29. During an otoscopic examination on an infant, in which direction is the pinna pulled? a. Up and back b. Up and forward c. Down and back d. Down and forward

c. Down and back In infants and toddlers, the ear canal is curved upward. To visualize the ear canal, it is necessary to pull the pinna down and back to the 6 to 9 oclock range to straighten the canal. In children older than age 3 years and adults, the canal curves downward and forward. The pinna is pulled up and back to the 10 oclock position. Up and forward and down and forward are positions that do not facilitate visualization of the ear canal.

Where is the best place to observe for the presence of petechiae in dark-skinned individuals? a. Face b. Buttocks c. Oral mucosa d. Palms and soles

c. Oral mucosa Petechiae, small distinct pinpoint hemorrhages, are difficult to see in dark-skinned individuals unless they are in the mouth or conjunctiva.

When doing a nutritional assessment on a Hispanic family, the nurse learns that their diet consists mainly of vegetables, legumes, and starches. The nurse should recognize that this diet is which? a. Lacking in protein b. Indicating they live in poverty c. Providing sufficient amino acids d. Needing enrichment with meat and milk

c. Providing sufficient amino acids A diet that contains vegetables, legumes, and starches may provide sufficient essential amino acids even though the actual amount of meat or dairy protein is low. Combinations of foods contain the essential amino acids necessary for growth.
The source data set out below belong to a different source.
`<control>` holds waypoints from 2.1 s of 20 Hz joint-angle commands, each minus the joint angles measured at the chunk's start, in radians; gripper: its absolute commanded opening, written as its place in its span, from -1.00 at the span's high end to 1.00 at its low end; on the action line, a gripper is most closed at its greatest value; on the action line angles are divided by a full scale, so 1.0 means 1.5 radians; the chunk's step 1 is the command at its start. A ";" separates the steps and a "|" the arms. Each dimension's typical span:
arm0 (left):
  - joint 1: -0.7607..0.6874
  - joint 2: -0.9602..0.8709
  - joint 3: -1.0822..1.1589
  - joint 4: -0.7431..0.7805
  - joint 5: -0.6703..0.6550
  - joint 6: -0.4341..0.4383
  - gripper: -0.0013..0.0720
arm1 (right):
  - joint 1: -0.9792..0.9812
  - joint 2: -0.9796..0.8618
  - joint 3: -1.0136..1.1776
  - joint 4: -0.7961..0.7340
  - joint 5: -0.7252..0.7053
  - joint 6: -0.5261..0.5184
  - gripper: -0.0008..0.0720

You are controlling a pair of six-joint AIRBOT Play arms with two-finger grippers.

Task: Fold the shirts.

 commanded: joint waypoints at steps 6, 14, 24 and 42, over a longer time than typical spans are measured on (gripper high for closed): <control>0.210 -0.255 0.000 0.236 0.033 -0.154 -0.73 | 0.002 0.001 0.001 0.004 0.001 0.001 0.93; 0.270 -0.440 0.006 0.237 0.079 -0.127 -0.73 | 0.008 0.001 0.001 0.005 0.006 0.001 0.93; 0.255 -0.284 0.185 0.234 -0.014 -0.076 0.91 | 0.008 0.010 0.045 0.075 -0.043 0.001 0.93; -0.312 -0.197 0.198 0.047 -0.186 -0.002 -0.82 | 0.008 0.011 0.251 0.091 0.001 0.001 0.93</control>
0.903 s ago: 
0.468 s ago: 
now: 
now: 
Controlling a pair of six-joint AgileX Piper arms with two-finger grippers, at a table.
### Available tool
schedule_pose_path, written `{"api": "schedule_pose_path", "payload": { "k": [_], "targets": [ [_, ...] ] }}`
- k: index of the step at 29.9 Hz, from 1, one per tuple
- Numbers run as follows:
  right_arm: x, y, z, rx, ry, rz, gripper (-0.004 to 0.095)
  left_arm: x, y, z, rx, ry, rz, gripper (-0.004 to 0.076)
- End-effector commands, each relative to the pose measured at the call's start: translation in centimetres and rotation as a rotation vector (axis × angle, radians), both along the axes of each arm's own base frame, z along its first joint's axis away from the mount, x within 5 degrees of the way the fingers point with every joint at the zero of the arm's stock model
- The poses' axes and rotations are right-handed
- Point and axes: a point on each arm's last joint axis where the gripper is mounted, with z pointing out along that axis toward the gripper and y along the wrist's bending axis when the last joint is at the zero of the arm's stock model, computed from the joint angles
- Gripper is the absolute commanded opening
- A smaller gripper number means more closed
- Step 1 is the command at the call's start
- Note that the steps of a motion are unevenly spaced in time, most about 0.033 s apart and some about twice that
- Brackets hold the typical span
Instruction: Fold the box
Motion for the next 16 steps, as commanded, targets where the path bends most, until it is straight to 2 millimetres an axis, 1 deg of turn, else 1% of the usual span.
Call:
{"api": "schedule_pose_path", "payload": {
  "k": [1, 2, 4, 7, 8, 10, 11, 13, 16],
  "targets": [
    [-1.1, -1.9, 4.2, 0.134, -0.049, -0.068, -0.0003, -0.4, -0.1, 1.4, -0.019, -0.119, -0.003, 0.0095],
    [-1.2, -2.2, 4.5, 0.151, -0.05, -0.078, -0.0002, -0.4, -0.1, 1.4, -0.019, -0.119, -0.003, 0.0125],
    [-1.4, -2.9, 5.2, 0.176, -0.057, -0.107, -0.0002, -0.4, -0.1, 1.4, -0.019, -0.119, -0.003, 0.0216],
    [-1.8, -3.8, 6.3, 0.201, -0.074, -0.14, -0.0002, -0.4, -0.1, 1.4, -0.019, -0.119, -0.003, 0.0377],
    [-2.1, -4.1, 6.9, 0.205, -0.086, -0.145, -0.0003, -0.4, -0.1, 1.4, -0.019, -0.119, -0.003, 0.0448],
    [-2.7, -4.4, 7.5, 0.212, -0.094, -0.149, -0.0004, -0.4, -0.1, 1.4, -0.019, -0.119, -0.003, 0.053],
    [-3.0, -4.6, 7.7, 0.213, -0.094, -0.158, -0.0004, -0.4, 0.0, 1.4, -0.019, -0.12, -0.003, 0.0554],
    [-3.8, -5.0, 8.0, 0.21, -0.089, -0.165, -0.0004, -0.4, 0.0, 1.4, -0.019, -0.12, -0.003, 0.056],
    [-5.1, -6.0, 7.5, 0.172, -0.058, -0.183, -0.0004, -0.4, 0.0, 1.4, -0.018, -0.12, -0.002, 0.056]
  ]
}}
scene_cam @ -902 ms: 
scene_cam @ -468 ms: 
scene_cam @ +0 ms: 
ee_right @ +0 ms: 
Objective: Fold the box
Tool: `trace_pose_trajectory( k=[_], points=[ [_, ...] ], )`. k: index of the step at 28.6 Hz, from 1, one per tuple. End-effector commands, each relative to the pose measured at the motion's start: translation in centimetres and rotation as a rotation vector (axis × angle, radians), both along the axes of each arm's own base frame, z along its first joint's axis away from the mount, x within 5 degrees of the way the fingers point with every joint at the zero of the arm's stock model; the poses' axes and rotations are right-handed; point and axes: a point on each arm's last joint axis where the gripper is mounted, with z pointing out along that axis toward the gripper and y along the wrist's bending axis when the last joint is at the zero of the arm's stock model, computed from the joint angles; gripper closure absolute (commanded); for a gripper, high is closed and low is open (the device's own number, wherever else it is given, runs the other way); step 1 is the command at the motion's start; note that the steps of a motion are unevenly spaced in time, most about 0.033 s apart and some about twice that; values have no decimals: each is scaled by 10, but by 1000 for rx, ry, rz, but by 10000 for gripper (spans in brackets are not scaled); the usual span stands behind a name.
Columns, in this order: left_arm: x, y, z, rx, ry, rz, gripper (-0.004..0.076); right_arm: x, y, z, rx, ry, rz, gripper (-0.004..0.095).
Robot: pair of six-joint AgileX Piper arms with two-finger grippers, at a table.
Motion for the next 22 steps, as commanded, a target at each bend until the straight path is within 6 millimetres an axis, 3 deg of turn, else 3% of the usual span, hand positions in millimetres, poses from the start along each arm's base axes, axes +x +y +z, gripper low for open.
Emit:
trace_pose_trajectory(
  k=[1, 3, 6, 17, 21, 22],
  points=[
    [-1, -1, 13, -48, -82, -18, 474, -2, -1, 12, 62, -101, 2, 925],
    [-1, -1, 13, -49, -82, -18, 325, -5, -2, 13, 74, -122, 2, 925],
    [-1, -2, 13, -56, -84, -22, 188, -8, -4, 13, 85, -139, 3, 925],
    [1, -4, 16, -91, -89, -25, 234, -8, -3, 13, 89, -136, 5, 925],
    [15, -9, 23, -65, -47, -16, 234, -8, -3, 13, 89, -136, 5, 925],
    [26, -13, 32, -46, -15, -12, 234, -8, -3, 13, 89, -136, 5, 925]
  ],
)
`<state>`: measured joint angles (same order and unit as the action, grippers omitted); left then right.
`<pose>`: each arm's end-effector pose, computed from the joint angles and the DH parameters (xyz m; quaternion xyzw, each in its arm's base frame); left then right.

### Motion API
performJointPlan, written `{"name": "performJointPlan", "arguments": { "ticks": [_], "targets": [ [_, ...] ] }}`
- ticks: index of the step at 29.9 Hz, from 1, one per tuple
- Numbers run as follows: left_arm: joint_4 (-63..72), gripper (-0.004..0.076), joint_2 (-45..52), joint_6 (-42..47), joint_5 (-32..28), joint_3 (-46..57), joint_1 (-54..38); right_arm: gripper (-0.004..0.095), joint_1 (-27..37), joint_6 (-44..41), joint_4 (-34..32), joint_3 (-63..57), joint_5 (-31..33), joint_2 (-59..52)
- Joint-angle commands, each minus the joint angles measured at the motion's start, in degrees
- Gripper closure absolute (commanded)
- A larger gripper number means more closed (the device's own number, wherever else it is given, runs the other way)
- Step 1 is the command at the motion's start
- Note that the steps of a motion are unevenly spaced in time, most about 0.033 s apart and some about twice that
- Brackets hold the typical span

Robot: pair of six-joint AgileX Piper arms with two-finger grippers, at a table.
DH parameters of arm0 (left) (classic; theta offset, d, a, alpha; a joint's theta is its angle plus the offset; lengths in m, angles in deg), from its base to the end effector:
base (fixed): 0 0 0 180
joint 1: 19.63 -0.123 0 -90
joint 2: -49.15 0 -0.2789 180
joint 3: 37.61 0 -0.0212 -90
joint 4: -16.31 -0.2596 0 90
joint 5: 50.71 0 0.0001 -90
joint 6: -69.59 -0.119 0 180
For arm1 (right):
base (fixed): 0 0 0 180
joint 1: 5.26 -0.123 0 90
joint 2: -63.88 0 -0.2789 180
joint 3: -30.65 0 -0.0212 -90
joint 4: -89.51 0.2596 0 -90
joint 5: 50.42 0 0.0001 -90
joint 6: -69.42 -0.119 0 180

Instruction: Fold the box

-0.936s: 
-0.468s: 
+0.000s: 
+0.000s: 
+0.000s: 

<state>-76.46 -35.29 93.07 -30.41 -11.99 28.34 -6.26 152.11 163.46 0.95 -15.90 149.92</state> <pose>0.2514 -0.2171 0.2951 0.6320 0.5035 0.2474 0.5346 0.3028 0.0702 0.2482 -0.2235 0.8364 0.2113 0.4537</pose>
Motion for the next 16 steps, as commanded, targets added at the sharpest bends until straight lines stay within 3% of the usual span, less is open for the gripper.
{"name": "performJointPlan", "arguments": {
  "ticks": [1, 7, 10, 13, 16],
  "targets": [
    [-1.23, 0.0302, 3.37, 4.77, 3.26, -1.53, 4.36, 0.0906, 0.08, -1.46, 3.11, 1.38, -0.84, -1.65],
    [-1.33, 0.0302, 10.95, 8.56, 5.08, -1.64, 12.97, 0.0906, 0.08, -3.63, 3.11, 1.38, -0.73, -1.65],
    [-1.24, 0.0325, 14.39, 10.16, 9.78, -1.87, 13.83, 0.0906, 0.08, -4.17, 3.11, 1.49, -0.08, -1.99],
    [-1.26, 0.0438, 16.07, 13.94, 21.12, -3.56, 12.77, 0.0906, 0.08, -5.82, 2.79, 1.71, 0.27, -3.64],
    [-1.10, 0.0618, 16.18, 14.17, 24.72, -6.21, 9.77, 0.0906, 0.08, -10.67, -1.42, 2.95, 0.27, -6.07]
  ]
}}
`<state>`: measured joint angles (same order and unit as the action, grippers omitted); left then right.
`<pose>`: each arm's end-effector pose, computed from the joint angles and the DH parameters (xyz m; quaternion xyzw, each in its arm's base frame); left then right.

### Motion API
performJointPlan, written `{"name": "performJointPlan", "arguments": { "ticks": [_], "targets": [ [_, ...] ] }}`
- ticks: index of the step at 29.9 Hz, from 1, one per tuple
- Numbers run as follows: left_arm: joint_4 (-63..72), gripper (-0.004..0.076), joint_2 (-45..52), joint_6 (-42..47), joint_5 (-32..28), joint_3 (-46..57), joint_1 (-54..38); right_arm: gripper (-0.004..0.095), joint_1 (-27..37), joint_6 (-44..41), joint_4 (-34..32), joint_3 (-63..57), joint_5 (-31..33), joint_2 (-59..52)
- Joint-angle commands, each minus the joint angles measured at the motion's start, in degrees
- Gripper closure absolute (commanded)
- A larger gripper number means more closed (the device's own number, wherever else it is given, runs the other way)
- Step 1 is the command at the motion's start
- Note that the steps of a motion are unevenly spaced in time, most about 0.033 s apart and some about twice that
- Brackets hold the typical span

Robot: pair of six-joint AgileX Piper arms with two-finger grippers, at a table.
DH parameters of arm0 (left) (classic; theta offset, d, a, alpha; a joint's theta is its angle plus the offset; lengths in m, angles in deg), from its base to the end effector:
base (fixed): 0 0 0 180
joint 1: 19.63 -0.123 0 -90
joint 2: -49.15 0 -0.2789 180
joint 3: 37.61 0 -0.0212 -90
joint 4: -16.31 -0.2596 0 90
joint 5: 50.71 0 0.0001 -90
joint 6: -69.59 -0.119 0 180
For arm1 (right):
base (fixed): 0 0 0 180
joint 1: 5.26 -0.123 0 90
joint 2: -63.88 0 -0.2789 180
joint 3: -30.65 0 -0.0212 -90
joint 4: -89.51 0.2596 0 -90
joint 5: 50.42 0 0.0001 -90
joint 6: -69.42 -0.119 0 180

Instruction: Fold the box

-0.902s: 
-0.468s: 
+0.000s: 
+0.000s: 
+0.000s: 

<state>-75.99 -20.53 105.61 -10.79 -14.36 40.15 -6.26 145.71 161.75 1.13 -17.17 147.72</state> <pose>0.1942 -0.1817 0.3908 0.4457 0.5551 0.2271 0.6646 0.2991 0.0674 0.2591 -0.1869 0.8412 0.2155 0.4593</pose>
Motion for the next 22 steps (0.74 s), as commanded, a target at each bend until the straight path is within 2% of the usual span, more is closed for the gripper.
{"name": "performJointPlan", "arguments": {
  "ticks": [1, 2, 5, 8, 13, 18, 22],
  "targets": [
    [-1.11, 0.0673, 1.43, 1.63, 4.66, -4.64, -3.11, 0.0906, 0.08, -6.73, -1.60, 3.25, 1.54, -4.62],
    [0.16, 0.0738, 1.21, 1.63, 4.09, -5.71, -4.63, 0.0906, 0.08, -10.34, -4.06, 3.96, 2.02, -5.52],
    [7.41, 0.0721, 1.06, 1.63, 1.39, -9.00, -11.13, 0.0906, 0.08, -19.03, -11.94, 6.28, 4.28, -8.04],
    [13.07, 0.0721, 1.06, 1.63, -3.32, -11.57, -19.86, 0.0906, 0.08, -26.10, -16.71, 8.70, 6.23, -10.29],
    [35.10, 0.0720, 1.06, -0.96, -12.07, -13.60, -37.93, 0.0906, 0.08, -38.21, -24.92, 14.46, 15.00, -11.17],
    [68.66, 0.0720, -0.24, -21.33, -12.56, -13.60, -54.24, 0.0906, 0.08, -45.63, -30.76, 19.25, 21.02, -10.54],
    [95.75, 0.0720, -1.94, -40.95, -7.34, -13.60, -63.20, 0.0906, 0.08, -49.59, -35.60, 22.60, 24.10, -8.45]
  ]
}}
Many cultures use diets that contain this combination of foods. It is not indicative of poverty. A dietary assessment should be done, but many vegetarian diets are sufficient for growth.

What is an appropriate screening test for hearing that the nurse can administer to a 5-year-old child? a. Rinne test b. Weber test c. Pure tone audiometry d. Eliciting the startle reflex

c. Pure tone audiometry Pure tone audiometry uses an audiometer that produces sounds at different volumes and pitches in the childs ears. The child is asked to respond in some way when the tone is heard in the earphone. The Rinne and Weber tests measure bone conduction of sound. Eliciting the startle reflex may be useful in infants.

During a routine health assessment, the nurse notes that an 8-month-old infant has a significant head lag. Which is the most appropriate action? a. Recheck head control at next visit. b. Teach the parents appropriate exercises. c. Schedule the child for further evaluation. d. Refer the child for further evaluation if the anterior fontanel is still open.

c. Schedule the child for further evaluation. Significant head lag after age 6 months strongly indicates cerebral injury and is referred for further evaluation. Head control is part of normal development. Exercises will not be effective. The lack of achievement of this developmental milestone must be evaluated.